«Записать все известные мне клички… Дать краткую характеристику парням, которые их носят… Что он дальше придумает? Захочет, чтобы я стала втираться в доверие к кому-то из уличных авторитетов? Чтобы стала чьей-то любовницей и в постели выведывала секреты? Рано или поздно такая игра закончится разоблачением, и тогда… убить, конечно, не убьют, но жизни после этого мне во дворе не будет. Кто станет со стукачкой дружить? Все парни будут от меня шарахаться как от чумной. Как бы мне избавиться от Ефремова? Послать его куда подальше? Не выйдет, он меня крепко за горло держит. Как только я рыпнусь, так он тут же фотографии в ход пустит. Что делать? Придется пожертвовать собой и соблазнить инспектора. Должно получиться. Он что, не мужик, что ли? Если все ненавязчиво сложится, то клюнет Игорек. Должен клюнуть. А потом…»

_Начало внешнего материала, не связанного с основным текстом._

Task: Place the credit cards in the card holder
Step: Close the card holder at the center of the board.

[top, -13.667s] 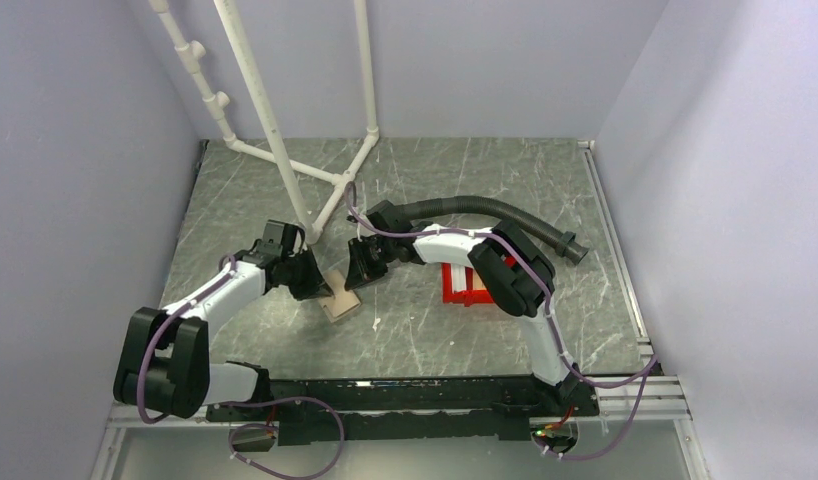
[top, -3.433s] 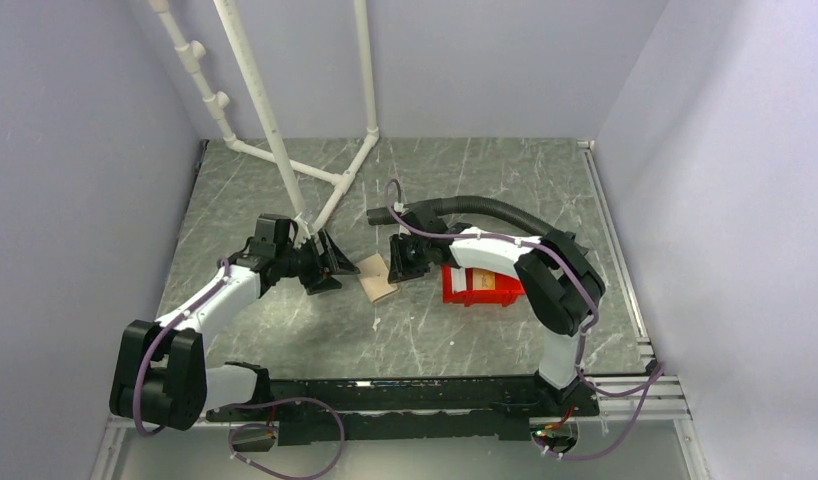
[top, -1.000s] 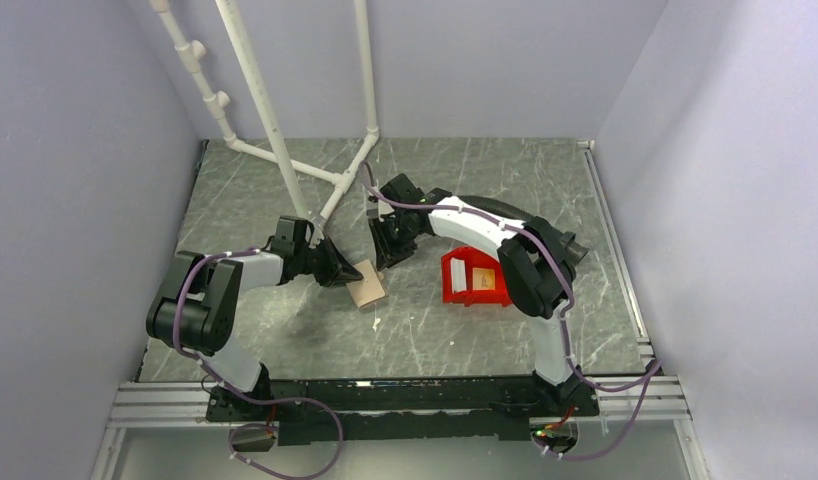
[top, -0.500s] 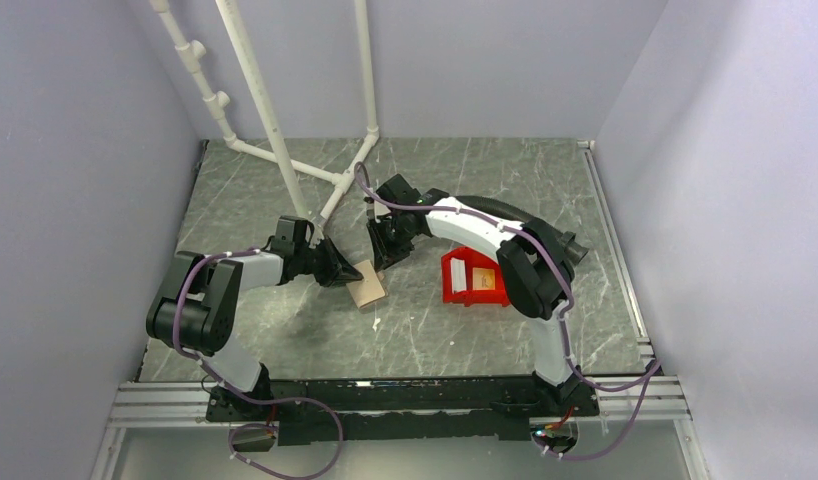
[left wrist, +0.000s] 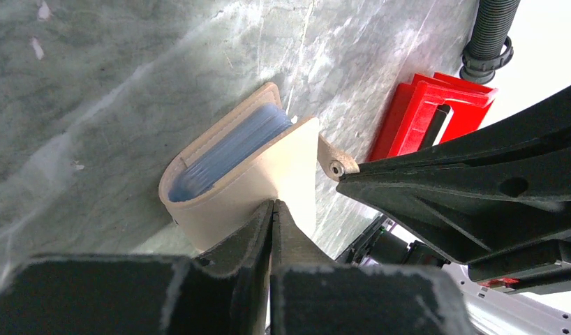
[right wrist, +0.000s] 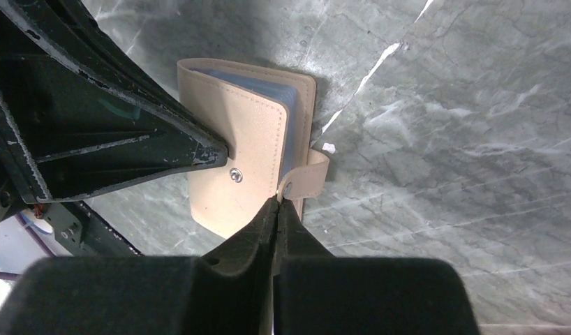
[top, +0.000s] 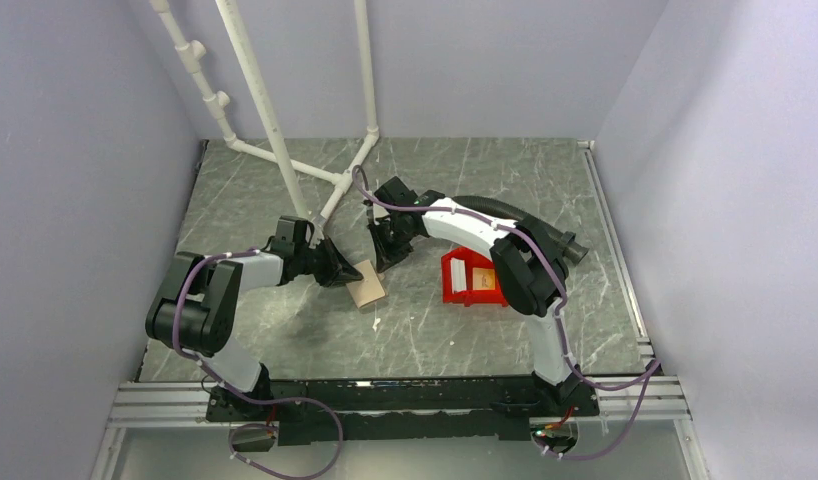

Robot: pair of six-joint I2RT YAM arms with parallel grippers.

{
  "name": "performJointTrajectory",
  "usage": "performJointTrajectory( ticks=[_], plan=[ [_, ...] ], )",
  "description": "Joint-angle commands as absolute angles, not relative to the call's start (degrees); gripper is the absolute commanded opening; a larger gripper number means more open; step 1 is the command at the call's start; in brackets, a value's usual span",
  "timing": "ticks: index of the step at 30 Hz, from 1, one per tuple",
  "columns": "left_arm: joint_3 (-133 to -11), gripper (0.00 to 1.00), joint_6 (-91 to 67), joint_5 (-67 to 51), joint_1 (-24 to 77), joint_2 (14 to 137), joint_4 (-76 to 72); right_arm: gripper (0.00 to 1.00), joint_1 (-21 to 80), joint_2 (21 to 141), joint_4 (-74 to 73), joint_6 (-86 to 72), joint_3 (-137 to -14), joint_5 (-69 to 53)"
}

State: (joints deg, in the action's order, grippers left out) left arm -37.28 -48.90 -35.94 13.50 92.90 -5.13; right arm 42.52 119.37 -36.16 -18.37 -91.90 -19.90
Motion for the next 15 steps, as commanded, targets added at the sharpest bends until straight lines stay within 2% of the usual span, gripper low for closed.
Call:
performJointTrajectory(
  ticks=[1, 6, 15],
  plan=[
    [-36.3, 0.09, -44.04, -30.42, 14.33, 93.38, -4.6, 0.0, 42.63, 117.31, -34.31, -18.1, -91.95, -19.52],
    [-35.98, 0.09, -44.63, -31.11, 14.33, 93.29, -5.24, 0.0, 42.41, 114.79, -30.73, -14.21, -88.09, -22.11],
    [-35.69, 0.09, -44.69, -30.88, 14.24, 91.61, -4.26, 0.0, 41.92, 110.41, -18.61, -7.33, -78.72, -35.22]
  ],
)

Наташа даже зажмурилась, представляя сладостный момент: она поднимается с кровати, медленно одевается и говорит: «Игорь Павлович, а что скажут ваши начальники, когда узнают, что вы школьницу совратили?»

– Вот он у меня где будет! – Голубева сжала кулачок, заулыбалась, игриво подмигнула окнам конспиративной квартиры. – Сегодня, Игорек, ты не устоишь перед соблазном.

Дверь в квартиру была не заперта. Наташа вошла, сняла пальто, забросила на вешалку шапку.

– Принесла? – раздался из кухни голос Ефремова.

– Культурные люди здороваются при встрече, – недовольным тоном заметила Голубева.

– Извини, задумался. Я наблюдал, как ты шла по тропинке, и мысленно поздоровался с тобой. Как дела, как учеба? – Игорь взял у девушки исписанный тетрадный лист, погрузился в чтение.

– Можно, я воды попью? – попросила девушка.

Ефремов, не отрываясь от чтения, кивнул: «Пей!»

Голубева набрала из-под крана воды, повернулась к инспектору спиной и вылила на себя всю кружку.

– Ай, блин! – взвизгнула она. – Вот у меня рука дрогнула! Что делать теперь, как я мокрая домой пойду? Замерзну же, заболею и умру.

– Пошли, – недовольно сказал Ефремов.

Игорь, втайне от хозяйки, давно изучил содержимое шкафов Ефросиньи Ивановны. Утюг она хранила в тумбочке в зале. Гладильной доски у старушки не было.

– Высушишь одежду утюгом, – сказал инспектор.

Ефремов застелил обеденный стол покрывалом, воткнул утюг в розетку и вышел на кухню. Через пару минут Голубева позвала его:

– Игорь Павлович, он не нагревается!

– Кто не нагревается? – начал злиться инспектор.

Ефремов вернулся в зал и встал на пороге комнаты как вкопанный. Наташа Голубева стояла у стола полураздетая: мокрое школьное платье было разложено на покрывале, почти сухая майка лежала рядом. Из одежды на девушке были только бюстгальтер и колготки. Плотные шерстяные колготки, заманчиво обтягивающие стройные девичьи ноги.

– Это что за стриптиз? – спокойно, не выказывая удивления, спросил Ефремов. – Погоди, не отвечай, я сам попробую догадаться.

Он прищелкнул пальцами, посмотрел в потолок, весело усмехнулся:

– Понял, Наташа, я все понял! В прошлый раз я видел тебя раздетой снизу, а теперь ты решила показать, как выглядишь сверху. Так ведь?

Голубева промолчала.

– Ты знаешь, Наташа, а ведь это моя вина! С самого начала я не объяснил тебе, что профессионалы умеют абстрагироваться от соблазнов. Ювелиры не ощущают магии золота. Кассиры не воспринимают денежные купюры как эквивалент материального благополучия. Парадокс: сидит кассир, за день пересчитывает сотни купюр, но они для него не более чем бумага с установленным номиналом. Наступает день получки, и этот же кассир, получив десять десяток, относится к ним совсем по-другому. Безликие бумажки превращаются для него в деньги, на которые можно купить вещи и продукты.